> **WHAT THE TASK REQUIRES**: Reproduce the records word for word, from the first line to the line containing "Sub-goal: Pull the".

> **GIVEN RECORDS**:
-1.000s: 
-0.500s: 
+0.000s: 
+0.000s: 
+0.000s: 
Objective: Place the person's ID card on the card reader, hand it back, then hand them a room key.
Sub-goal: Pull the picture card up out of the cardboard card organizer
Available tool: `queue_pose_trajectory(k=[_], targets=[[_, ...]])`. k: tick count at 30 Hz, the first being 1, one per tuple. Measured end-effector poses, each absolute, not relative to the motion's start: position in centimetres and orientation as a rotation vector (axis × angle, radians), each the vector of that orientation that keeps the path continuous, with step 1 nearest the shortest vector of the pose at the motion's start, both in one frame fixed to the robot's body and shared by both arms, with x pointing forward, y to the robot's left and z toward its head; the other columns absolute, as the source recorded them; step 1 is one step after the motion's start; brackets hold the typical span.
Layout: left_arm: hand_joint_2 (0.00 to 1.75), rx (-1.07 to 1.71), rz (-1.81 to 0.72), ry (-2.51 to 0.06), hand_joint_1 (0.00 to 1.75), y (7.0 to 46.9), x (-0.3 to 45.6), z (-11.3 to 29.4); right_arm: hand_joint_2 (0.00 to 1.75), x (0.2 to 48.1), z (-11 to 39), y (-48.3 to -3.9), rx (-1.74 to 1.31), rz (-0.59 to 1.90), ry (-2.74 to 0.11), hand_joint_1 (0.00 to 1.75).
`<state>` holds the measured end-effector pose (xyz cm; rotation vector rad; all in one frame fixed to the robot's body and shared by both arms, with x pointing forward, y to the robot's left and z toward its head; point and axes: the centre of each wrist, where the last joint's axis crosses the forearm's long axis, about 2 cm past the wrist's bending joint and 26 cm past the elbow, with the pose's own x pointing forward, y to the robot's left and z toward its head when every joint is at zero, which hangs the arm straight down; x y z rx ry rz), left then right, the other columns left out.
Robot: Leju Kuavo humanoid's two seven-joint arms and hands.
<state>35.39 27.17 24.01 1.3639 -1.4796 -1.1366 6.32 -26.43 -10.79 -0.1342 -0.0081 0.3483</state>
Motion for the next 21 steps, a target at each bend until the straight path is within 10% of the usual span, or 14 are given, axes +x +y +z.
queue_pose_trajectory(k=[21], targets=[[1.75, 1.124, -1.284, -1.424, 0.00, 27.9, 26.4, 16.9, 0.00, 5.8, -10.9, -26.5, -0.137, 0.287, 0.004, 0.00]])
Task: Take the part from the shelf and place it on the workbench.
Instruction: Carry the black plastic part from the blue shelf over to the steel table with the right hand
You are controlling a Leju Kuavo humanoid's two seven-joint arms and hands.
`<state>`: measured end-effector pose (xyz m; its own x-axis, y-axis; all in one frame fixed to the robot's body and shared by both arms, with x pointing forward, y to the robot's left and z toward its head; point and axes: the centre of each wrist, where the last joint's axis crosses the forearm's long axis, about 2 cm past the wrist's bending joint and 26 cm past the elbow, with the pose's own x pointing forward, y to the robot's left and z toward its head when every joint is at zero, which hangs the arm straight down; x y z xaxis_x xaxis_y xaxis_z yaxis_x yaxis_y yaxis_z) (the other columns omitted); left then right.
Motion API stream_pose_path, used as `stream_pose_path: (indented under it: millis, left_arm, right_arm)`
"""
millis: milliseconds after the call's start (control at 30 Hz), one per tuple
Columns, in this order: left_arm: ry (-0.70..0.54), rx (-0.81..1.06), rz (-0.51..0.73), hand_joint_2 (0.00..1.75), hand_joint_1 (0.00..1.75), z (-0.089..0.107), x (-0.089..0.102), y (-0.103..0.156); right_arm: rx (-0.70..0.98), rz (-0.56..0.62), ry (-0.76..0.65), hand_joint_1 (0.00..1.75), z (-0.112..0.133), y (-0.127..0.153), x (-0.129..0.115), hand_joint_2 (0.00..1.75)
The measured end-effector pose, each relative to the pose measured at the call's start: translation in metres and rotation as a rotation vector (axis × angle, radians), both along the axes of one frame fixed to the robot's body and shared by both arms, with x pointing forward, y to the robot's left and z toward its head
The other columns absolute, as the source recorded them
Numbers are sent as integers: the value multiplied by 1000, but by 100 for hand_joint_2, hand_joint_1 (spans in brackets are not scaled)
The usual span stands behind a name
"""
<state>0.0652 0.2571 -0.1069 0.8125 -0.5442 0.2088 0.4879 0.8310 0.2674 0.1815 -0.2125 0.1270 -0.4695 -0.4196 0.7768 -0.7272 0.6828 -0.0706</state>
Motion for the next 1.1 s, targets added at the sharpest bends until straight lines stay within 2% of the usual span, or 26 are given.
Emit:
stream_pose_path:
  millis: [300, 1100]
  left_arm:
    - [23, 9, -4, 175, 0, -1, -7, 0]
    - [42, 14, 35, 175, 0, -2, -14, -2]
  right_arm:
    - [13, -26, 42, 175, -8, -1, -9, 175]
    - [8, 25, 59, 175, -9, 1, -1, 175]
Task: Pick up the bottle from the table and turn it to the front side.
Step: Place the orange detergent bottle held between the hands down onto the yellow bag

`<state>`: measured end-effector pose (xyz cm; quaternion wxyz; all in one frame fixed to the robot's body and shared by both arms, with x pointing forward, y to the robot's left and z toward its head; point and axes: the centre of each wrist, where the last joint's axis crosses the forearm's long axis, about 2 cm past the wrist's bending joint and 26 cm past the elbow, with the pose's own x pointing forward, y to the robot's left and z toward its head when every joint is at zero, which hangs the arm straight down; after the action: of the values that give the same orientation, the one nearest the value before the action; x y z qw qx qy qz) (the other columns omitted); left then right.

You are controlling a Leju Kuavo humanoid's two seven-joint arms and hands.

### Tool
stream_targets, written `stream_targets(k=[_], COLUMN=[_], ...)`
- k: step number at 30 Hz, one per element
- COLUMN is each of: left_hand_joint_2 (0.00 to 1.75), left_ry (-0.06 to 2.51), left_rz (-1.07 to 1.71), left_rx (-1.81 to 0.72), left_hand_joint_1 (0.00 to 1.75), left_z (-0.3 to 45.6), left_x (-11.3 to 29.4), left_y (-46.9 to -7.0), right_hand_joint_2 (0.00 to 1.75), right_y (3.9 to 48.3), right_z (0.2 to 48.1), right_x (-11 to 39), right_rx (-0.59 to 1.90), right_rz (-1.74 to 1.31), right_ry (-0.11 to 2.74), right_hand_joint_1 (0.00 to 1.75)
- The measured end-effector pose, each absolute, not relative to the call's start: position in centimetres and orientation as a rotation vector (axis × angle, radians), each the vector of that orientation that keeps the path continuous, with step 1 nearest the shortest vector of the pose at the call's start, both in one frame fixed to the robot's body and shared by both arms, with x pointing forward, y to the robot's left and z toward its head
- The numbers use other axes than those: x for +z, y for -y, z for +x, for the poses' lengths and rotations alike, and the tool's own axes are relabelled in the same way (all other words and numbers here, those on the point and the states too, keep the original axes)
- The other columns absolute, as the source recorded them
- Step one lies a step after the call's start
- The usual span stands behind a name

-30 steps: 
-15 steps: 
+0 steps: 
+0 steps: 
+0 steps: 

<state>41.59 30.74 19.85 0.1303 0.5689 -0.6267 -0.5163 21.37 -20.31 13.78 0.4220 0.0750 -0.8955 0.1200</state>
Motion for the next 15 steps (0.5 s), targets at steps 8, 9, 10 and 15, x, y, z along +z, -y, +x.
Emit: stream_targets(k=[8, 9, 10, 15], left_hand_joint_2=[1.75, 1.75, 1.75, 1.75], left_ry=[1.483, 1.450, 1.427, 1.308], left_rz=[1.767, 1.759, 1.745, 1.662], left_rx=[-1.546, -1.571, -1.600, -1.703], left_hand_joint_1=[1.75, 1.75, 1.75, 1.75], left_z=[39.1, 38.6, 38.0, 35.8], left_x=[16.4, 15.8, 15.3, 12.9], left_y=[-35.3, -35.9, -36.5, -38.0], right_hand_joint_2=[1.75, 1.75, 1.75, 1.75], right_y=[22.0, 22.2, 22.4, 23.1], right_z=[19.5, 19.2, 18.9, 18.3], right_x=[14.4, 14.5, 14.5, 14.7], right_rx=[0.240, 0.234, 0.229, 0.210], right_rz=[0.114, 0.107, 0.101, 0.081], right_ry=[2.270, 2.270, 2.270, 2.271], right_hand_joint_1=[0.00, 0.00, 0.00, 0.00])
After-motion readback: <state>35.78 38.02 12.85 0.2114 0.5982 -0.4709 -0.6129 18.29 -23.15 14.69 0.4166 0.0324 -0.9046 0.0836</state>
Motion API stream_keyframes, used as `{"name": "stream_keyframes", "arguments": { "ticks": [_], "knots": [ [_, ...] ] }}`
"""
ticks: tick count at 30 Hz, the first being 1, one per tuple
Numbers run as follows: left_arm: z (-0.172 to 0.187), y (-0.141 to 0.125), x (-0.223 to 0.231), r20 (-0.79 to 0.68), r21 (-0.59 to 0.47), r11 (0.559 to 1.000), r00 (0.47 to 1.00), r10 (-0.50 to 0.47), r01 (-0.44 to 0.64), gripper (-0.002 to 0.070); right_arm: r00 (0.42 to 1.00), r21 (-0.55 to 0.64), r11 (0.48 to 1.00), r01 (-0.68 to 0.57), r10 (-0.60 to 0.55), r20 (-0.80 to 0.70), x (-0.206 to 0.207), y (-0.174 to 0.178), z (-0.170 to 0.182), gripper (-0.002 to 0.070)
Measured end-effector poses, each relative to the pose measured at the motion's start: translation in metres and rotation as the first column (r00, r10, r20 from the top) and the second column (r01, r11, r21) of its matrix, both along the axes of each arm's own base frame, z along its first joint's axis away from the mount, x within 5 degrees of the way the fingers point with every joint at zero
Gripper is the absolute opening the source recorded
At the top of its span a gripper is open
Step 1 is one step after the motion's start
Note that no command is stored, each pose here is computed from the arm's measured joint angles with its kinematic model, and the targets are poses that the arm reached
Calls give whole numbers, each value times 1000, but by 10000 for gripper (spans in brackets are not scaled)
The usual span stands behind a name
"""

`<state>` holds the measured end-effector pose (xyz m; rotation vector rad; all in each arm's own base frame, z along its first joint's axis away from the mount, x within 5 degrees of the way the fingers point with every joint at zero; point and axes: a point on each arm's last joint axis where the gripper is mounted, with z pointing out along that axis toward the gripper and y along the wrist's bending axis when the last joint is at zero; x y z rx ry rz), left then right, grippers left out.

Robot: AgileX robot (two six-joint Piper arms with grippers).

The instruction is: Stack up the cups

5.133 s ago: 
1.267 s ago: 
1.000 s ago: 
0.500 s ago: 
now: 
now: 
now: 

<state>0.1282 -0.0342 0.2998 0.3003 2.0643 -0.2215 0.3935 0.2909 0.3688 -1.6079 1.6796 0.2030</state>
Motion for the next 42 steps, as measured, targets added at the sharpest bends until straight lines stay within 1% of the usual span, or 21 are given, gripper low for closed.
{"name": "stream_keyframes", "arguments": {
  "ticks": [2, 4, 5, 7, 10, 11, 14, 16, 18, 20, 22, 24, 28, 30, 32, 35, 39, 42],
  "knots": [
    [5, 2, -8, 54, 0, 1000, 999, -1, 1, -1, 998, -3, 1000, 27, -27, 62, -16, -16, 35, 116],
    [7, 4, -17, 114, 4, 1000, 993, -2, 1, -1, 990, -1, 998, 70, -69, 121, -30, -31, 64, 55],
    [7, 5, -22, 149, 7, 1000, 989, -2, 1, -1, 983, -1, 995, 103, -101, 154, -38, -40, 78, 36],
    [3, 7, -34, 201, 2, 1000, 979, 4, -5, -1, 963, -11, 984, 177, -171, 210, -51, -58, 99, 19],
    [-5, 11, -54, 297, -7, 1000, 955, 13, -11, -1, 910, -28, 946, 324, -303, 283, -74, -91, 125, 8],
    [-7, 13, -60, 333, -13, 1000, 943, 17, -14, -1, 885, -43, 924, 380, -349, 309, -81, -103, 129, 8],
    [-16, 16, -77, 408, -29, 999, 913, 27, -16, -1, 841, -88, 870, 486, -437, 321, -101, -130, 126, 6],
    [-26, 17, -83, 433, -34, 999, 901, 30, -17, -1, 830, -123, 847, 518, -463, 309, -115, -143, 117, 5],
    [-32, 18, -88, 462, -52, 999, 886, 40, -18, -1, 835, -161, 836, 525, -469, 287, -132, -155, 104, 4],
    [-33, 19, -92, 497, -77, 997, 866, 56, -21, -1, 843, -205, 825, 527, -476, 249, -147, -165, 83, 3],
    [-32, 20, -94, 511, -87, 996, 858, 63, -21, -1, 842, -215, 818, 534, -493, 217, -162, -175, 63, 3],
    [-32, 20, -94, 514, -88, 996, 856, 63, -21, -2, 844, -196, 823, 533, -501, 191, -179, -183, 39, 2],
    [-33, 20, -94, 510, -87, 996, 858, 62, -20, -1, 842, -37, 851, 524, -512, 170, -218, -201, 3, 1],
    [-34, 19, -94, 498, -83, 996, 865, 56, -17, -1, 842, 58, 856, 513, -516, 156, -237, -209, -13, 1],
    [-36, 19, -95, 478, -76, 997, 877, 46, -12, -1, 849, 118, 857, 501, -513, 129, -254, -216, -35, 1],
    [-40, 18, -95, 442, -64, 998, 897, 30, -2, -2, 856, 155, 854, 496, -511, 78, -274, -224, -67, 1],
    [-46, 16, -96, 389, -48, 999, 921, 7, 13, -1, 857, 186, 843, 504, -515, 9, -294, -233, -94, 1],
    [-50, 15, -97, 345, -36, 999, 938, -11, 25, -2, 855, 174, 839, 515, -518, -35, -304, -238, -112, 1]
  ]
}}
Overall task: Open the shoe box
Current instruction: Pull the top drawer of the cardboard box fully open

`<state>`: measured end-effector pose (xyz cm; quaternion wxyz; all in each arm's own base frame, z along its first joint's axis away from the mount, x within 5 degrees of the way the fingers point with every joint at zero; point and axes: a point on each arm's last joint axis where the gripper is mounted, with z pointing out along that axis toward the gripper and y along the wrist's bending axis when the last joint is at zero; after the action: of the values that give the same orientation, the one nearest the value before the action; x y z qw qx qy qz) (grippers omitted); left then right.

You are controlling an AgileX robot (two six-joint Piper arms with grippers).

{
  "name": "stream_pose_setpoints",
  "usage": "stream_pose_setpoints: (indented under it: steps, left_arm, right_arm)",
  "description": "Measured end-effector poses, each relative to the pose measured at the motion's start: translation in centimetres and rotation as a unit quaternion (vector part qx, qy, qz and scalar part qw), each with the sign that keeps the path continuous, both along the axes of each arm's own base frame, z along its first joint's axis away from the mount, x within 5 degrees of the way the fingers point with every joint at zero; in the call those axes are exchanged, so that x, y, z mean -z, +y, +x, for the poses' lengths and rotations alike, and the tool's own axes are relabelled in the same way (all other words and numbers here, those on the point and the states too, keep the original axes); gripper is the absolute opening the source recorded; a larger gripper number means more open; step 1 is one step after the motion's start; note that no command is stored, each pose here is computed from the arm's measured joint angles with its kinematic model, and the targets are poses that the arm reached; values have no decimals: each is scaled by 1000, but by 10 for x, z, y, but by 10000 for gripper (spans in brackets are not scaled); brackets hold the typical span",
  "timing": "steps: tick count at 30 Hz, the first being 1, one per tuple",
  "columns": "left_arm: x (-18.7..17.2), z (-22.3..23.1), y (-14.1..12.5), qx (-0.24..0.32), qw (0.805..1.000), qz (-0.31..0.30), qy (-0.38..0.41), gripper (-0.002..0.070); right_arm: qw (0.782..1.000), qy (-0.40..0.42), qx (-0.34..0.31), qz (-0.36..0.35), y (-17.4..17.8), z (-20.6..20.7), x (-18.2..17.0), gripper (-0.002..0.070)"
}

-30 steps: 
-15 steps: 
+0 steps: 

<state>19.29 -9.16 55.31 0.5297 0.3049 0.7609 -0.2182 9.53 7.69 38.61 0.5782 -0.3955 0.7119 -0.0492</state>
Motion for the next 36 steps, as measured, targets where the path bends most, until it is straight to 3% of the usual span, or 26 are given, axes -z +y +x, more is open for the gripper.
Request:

> **WRITTEN ANSWER**:
-1.000s: 
-0.500s: 
+0.000s: 
+0.000s: 
+0.000s: 
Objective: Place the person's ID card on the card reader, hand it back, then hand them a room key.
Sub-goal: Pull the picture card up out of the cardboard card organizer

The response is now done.